Het jongetje, het meisje onwetens bevangen door alles rondom, dat als lauwe dauw ingaat tot hun wijdopen zieltjes, zonder dat ze luisteren, zonder dat ze zien, het verre en het dichtbije…het flemende vogeltje… en de afscheid-roepende boot en het ritselen in de vlierstruik en de beslagen, bonte hemel oneindig boven hun kleine lijven, en nog eenmaal diezelfde hemel aan hun voeten, als een duizeldiepe kom vol bleek, bevend licht, onder in de groezel-groene sloot…het jongetje en het meisje turen in hartbevangen aandacht naar het achterhuisje aan de overzijde.
…..


Hedendaags fetisjisme


Niet de Mens is dus het aanvankelijk-bestaande, niet dus hebben zich primitieve mensen tot primitieve gemeenschappen verenigd, maar de Kudde is de oorspronkehjke levensvorm, zij is en was en zal zijn het geestelijke collectief-organisme, waarin de mens als persoonlijkheid niet bestaat, waarvan hij deel uitmaakt, zonder zichzelf daarin te onderscheiden, zonder daarin onderscheiden (...) te zijn.

…..


Eva

…..
We waren klein en thuis gebeurde een ontzaglijke geheimzinnigheid. Elke avond na het eten sloot Vader zich op in het zijkamertje en bleef er tot heel laat zitten schrijven op grote vellen papier. Opzettelijk had Vader voor de slechtsluitende deur de smid een nieuwe sleutel laten maken. Maar we koekeloerden van de straat af tussen de gordijnen door. Eindelijk op een vroege morgen voer Vader met de boot naar de stad -, de grote papieren gingen in het oude koffertje mee. En we bestormden Moeder, we overrompelden Moeder, we kregen toch altijd alles van Moeder gedaan, we bezwoeren dat we zelfs op de pijnbank Vaders geheim niet prijsgeven zouden. ‘O, Moeder, maar zeg het ons toch, zeg het ons toch, wat heeft Vader op de grote vellen geschreven, wat gaat er vandaag mee gebeuren?’ ‘Vader heeft een boek geschreven, een echte roman heeft Vader geschreven, het heet “Rabbijn en Antisemiet,” het speelt in Spanje, er komen palmen en gebergten in voor en tuinen met fonteinen en de mensen dragen er gewaden -.’ We wilden vragen... vragen... vragen... en we vroegen ook wel, we vroegen te veel, Moeder hield zich de oren tegen ons vragen dicht, maar we vroegen het rechte niet, ik vroeg zeker het rechte niet, want ik weet nog goed, dat ik dacht: die volheid in mij, die benauwdheid, die toch niet anders dan een prop van ongevraagde vragen kan zijn, die wordt maar niet minder, wat ik ook vraag.
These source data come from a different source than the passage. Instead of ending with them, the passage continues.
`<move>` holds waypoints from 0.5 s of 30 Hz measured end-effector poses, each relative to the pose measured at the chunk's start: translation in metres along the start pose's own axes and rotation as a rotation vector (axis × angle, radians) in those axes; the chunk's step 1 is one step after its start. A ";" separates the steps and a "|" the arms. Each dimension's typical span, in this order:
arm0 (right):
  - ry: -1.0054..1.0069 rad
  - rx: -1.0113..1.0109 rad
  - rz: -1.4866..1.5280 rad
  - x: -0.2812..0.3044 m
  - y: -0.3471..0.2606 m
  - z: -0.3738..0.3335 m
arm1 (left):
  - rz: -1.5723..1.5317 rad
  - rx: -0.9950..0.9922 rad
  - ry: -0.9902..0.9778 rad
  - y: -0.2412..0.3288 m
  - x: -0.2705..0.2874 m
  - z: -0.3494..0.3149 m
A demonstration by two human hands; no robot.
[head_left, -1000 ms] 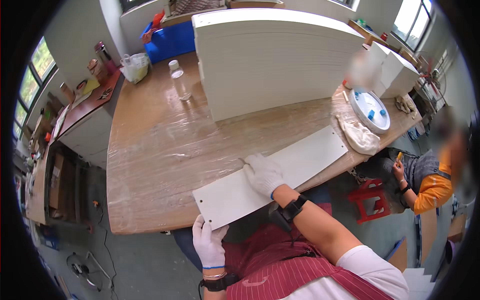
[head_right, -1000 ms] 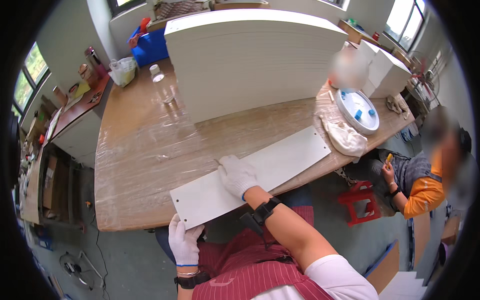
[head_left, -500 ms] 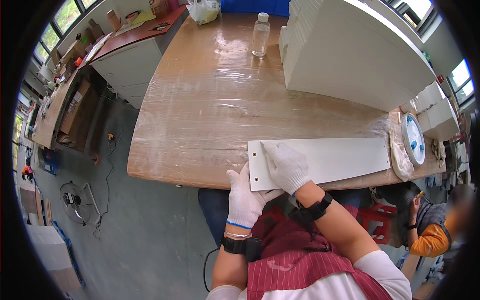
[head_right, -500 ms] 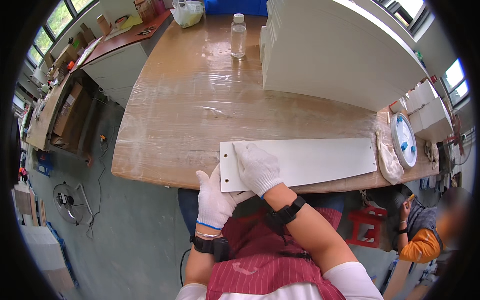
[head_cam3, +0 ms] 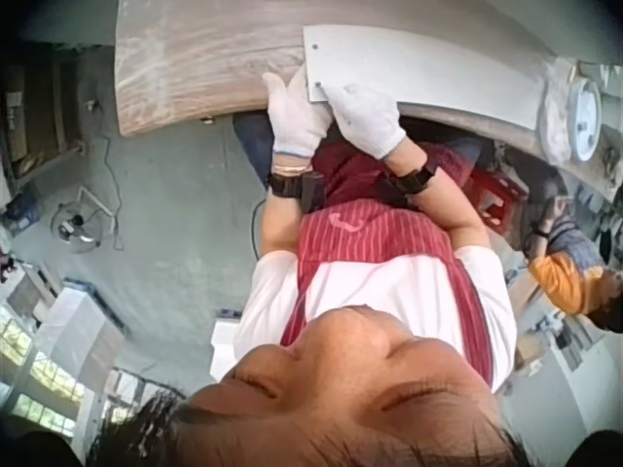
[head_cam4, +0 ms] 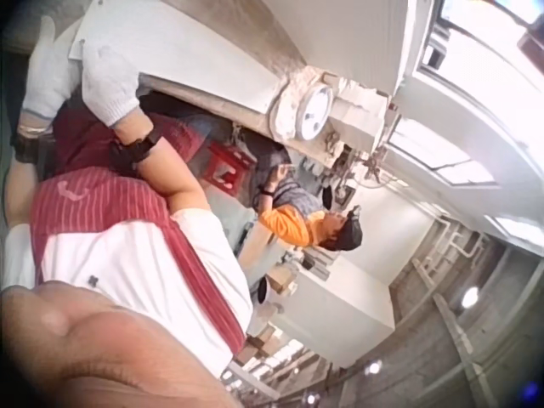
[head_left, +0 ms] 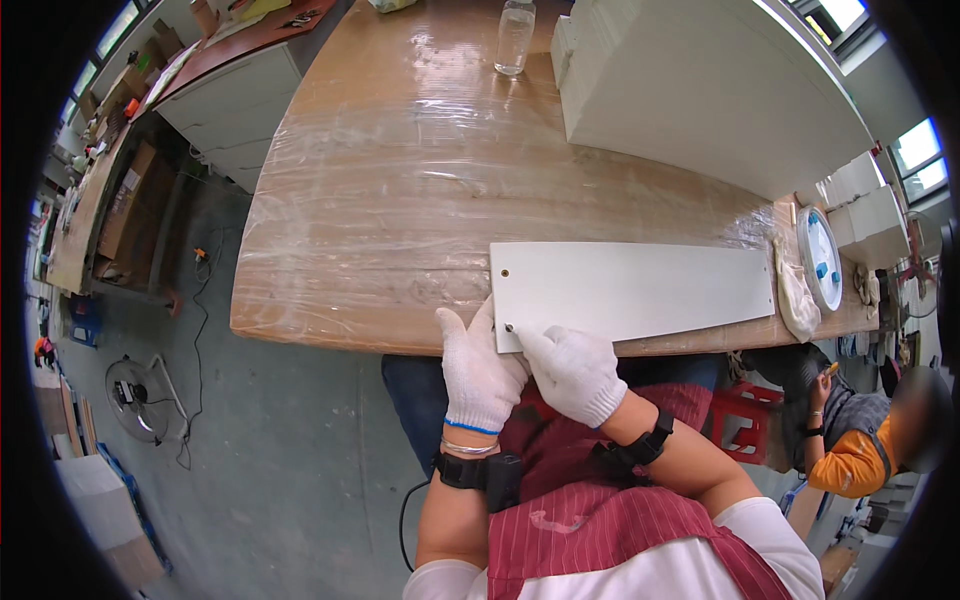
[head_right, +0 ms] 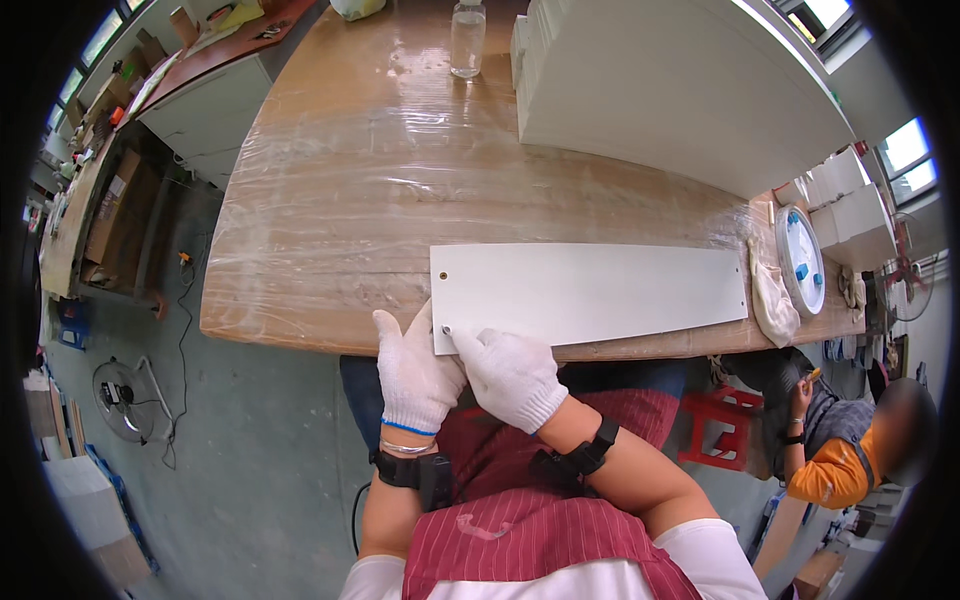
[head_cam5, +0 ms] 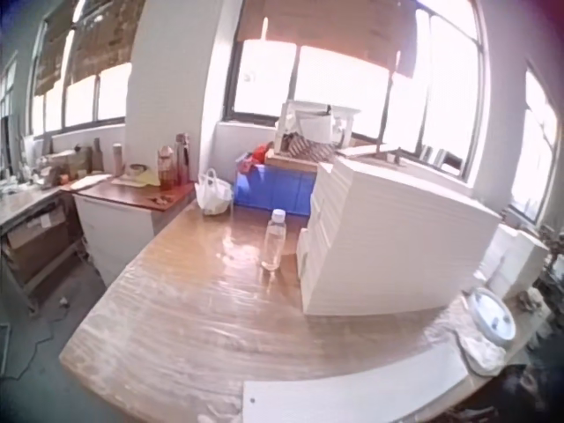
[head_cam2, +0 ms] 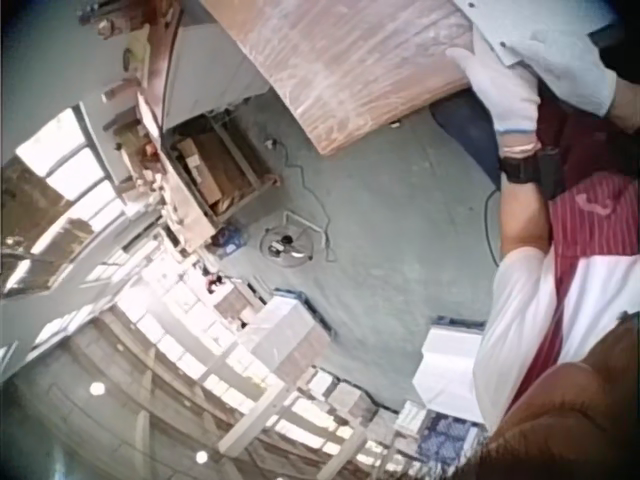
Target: The recorder applies glue to the edge of a white board using a blue sponge.
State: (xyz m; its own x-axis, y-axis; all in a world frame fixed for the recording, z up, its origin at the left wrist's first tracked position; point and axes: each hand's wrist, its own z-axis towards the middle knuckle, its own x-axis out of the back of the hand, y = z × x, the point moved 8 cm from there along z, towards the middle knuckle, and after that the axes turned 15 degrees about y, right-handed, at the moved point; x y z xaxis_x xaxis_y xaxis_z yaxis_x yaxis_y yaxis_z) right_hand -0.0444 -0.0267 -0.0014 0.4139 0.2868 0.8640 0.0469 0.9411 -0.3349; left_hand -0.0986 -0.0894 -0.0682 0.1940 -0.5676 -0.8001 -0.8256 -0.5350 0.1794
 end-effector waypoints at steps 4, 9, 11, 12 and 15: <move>-0.039 0.022 0.071 0.008 -0.016 -0.004 | 0.008 -0.037 -0.067 0.002 -0.001 -0.002; 0.233 -0.157 -0.048 0.024 0.032 -0.003 | 0.041 0.023 -0.123 -0.002 -0.012 -0.011; 0.003 -0.032 0.039 0.005 -0.009 -0.008 | 0.020 -0.029 -0.046 0.000 -0.001 0.000; -0.136 -0.002 0.027 -0.005 -0.027 -0.013 | 0.025 -0.030 -0.048 -0.001 0.006 0.003; 0.026 -0.077 0.250 0.010 -0.007 -0.012 | -0.403 0.156 -0.246 0.001 -0.001 -0.001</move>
State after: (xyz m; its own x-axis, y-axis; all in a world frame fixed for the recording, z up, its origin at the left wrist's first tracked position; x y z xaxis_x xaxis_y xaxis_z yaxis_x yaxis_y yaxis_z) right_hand -0.0302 -0.0322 0.0049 0.4441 0.5035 0.7411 0.0084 0.8248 -0.5654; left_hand -0.0987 -0.0896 -0.0666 0.3991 -0.1603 -0.9028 -0.7839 -0.5705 -0.2452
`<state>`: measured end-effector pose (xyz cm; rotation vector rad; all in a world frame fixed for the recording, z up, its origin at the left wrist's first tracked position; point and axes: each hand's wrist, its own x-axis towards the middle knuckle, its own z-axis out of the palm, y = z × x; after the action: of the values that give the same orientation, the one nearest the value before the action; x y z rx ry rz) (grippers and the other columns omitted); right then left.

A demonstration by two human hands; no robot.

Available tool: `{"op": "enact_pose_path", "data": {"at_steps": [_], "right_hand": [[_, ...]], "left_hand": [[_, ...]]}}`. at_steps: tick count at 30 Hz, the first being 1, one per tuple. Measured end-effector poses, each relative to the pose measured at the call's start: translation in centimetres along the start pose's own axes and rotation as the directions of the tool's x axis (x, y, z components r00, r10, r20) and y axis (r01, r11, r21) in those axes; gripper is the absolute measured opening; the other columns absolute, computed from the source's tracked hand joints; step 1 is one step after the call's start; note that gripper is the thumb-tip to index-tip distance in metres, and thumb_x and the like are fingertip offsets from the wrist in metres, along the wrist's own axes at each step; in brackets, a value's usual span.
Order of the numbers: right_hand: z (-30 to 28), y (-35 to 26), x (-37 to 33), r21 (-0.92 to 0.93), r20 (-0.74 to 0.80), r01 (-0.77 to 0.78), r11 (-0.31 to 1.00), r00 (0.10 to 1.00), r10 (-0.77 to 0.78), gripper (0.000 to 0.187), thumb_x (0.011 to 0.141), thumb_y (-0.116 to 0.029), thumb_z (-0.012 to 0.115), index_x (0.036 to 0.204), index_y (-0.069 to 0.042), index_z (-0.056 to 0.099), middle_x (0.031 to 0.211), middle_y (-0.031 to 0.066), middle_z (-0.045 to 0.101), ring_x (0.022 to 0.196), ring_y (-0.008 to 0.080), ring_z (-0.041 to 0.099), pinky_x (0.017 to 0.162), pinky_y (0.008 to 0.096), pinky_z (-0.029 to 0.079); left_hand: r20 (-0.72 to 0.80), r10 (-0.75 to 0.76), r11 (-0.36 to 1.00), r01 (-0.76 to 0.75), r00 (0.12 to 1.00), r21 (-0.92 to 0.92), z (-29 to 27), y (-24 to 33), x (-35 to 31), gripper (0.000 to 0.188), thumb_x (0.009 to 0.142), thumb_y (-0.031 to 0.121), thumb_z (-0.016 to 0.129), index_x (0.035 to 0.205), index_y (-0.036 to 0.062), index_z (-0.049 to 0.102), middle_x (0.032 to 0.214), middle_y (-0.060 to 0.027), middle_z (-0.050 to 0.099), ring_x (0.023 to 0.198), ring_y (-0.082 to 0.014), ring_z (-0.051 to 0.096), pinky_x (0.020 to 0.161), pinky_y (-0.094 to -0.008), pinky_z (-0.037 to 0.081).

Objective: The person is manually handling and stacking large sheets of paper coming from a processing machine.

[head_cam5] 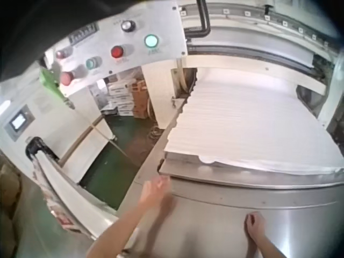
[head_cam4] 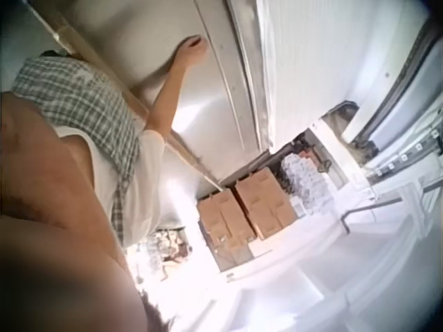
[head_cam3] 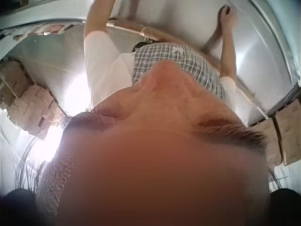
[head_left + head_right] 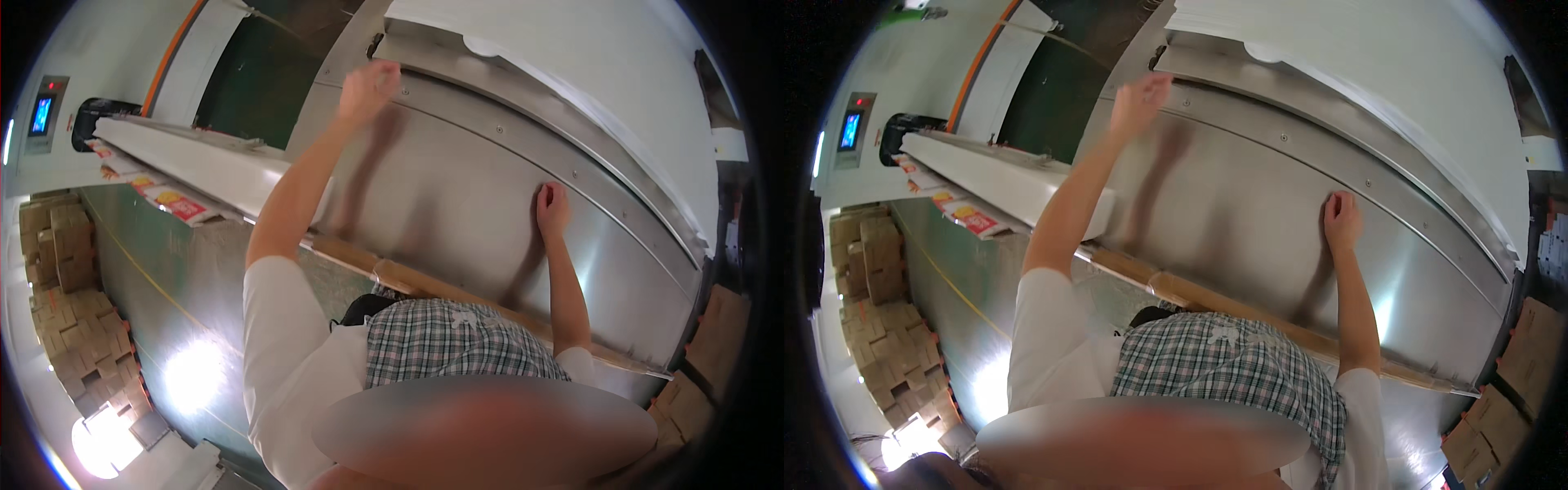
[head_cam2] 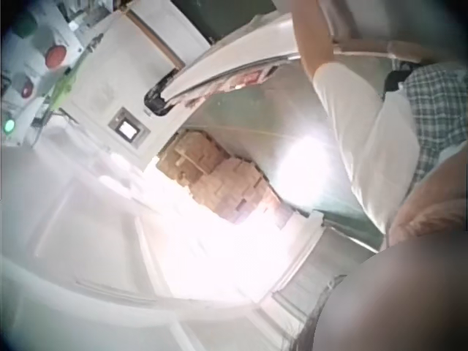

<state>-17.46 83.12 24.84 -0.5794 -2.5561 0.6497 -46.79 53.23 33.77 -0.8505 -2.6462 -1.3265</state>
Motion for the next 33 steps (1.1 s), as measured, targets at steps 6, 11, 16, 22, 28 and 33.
{"op": "enact_pose_path", "data": {"at_steps": [6, 11, 16, 22, 28, 33], "right_hand": [[0.7, -0.8, 0.1, -0.115, -0.01, -0.01, 0.993, 1.0, 0.009, 0.006, 0.081, -0.012, 0.054, 0.084, -0.007, 0.053, 0.074, 0.0097, 0.055, 0.061, 0.0277, 0.053, 0.054, 0.0371, 0.043], [0.6, -1.2, 0.3, -0.119, -0.002, -0.036, 0.992, 0.999, 0.036, 0.005, 0.08, -0.01, 0.055, 0.083, -0.007, 0.052, 0.073, 0.0086, 0.054, 0.059, 0.0263, 0.054, 0.051, 0.0357, 0.043], [0.5, -1.9, 0.9, -0.128, 0.008, -0.062, 0.99, 0.998, 0.063, 0.005, 0.078, -0.005, 0.056, 0.081, -0.006, 0.052, 0.07, 0.0081, 0.053, 0.054, 0.0234, 0.052, 0.048, 0.0317, 0.042], [0.8, -1.8, 0.9, -0.131, -0.018, -0.044, 0.99, 0.999, 0.042, 0.005, 0.077, -0.004, 0.056, 0.08, -0.005, 0.052, 0.069, 0.0083, 0.052, 0.054, 0.0233, 0.051, 0.048, 0.0312, 0.042], [0.8, -2.4, 1.2, -0.114, -0.036, 0.012, 0.993, 0.999, -0.016, 0.005, 0.077, -0.005, 0.056, 0.08, -0.006, 0.052, 0.07, 0.0083, 0.053, 0.055, 0.0247, 0.053, 0.049, 0.0325, 0.043], [0.5, -1.5, 0.5, -0.141, -0.045, -0.028, 0.99, 0.999, 0.022, 0.006, 0.077, -0.007, 0.056, 0.081, -0.007, 0.052, 0.071, 0.0086, 0.054, 0.057, 0.0262, 0.054, 0.05, 0.0338, 0.044]], "left_hand": [[-0.314, -0.159, 0.987, 0.139, 0.936, -0.087, 5.3, -8.6, 14.0, 0.028, 0.081, 0.03, 0.053, 0.092, 0.0063, 0.064, 0.085, -0.0154, 0.064, 0.076, -0.0313, 0.061, 0.068, -0.0379, 0.046], [-0.338, -0.363, 0.894, 0.222, 0.869, -0.388, 9.4, -11.8, 19.3, 0.029, 0.083, 0.025, 0.051, 0.094, 0.0016, 0.064, 0.079, -0.0063, 0.065, 0.072, -0.0149, 0.059, 0.069, -0.0273, 0.044], [-0.368, -0.363, 0.791, 0.074, 0.856, -0.607, 10.9, -13.8, 21.6, 0.027, 0.083, 0.022, 0.05, 0.087, -0.0005, 0.064, 0.081, -0.005, 0.064, 0.076, -0.0126, 0.056, 0.069, -0.0261, 0.042], [-0.146, -0.341, 0.756, 0.178, 0.929, -0.63, 9.4, -14.1, 19.8, 0.028, 0.08, 0.028, 0.053, 0.087, 0.0026, 0.063, 0.072, -0.008, 0.062, 0.066, -0.0189, 0.056, 0.063, -0.0329, 0.044], [0.072, -0.167, 0.932, 0.182, 0.983, -0.313, 5.9, -14.2, 19.8, 0.038, 0.081, 0.039, 0.053, 0.088, 0.0034, 0.063, 0.076, -0.0079, 0.062, 0.074, -0.0186, 0.057, 0.068, -0.0333, 0.043], [0.557, -0.049, 0.894, -0.212, 0.829, 0.395, 8.1, -3.9, 21.5, 0.068, 0.076, 0.066, 0.043, 0.108, 0.0075, 0.057, 0.109, -0.0157, 0.058, 0.105, -0.0299, 0.052, 0.086, -0.0373, 0.042]]}}
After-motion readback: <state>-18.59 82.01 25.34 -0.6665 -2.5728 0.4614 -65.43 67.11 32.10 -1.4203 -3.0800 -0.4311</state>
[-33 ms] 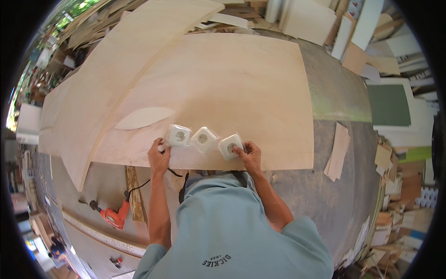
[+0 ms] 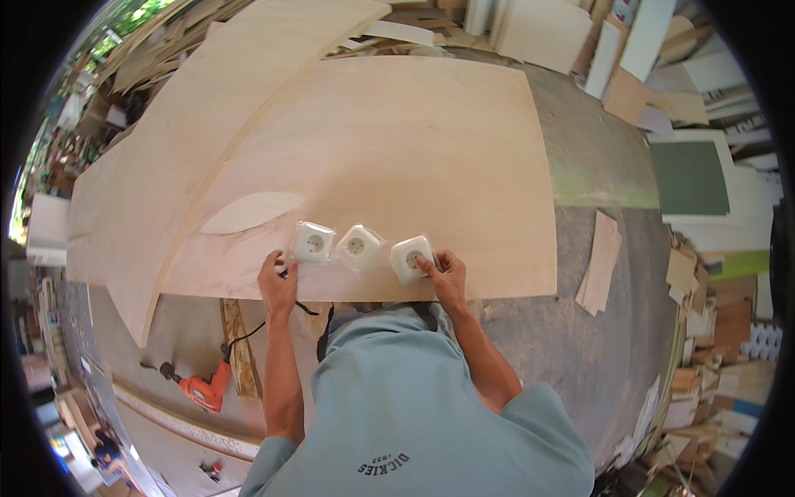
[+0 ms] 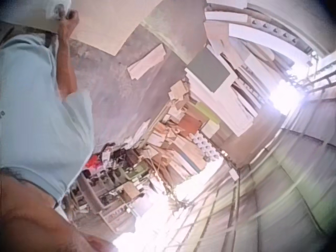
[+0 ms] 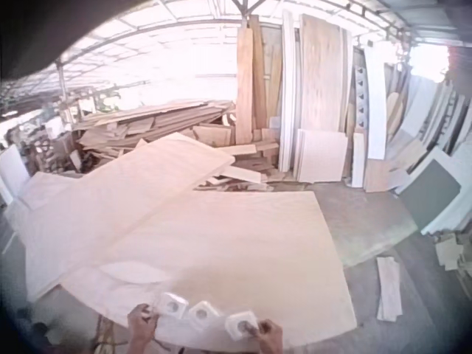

Honderd levens zijn in mij herleefd, ik ben opgestegen in mijzelf als een vloed, ik heb hem alles te zeggen... maar als ik niet alles in één en hetzelfde ogenblik zeggen kan, dan zou ik hem liever niets willen zeggen... we hadden ook toen ineens de ene rechte vraag moeten vinden, naar Vaders boek, maar we vonden die niet.

…..
O, te mogen wonen in een stil, fris huis, in een kamertje met een raam naar het park, met mensen, die niet eeuwig aan je rukken en plukken en frunniken en vitten, waar je de roodfluwelen hoed in een hoek zou mogen trappen, waar je niet misselijk en wee worden zou van de modeplaten en de knippatronen en lappen en kantjes en baleintjes en strikjes en nagemaakte bloemen en odeur…. waar je niet zou leven in de voortdurende benauwdheid van te worden voor gek aangezien en niet te kunnen doorgronden waarom.

…..
's Morgens is er de bekoring van het montere water, de wakkere torens, de innigheid van oude steegjes, de gevels met dat teer en lichtend geel der vensterlijsten. Een matte zwaarmoedigheid slaat uit oude pakhuisgevels over roerloos water naar je toe en dwingt je tot stilstaan, als een hand. Er zijn de fijngespierde bruggen, de lenige, levende bruggen, steigerende, springende bruggen, die snijden en delen het water, binden en voegen de kaden, die doen aanhoudend het uitzicht wisselen. En de grote huizen, tot zwierige stoeten in bochten gereid, leiden je gepeinzen naar tijd, die vergaat, naar mensen die sterven, naar dingen die blijven. 's Middags zijn er de omnevelde, omregende torens.... huistoe klappende duiven.... moe-gedeinde meeuwen in wellende mist.... bedrijvigheid die op zijn einde loopt.... reuken en geluiden in ontluikende avondgloor.

…..


Prometheus
…..
Distinctie, anders dan anderen te zijn, is de voorwaarde van ons zelfbehoud. Niet de machtswil is primair, maar de distinctiewil.

…..
De dubbele tendentie – naar de Eenheid en van de Eenheid – de wil tot stellen en de wil tot opheffen, verdeelt de mens in zichzelf en verdeelt de mensheid in tweeën.
…..
Van het ogenblik af dat het individu opgaat (ondergaat) in een collectiviteit, vervangt deze de persoonlijkheid, die ze voortaan vertegenwoordigt. Aldus zelf tot `individu' geworden, zal de collectiviteit zich van andere collectiviteiten willen (moeten) onderscheiden, teneinde te bestaan. En hoe groter, machtiger, welvarender de collectiviteit, hoe meer eer voor het individu. Nationalisme, patriottisme is eigenliefde.
…..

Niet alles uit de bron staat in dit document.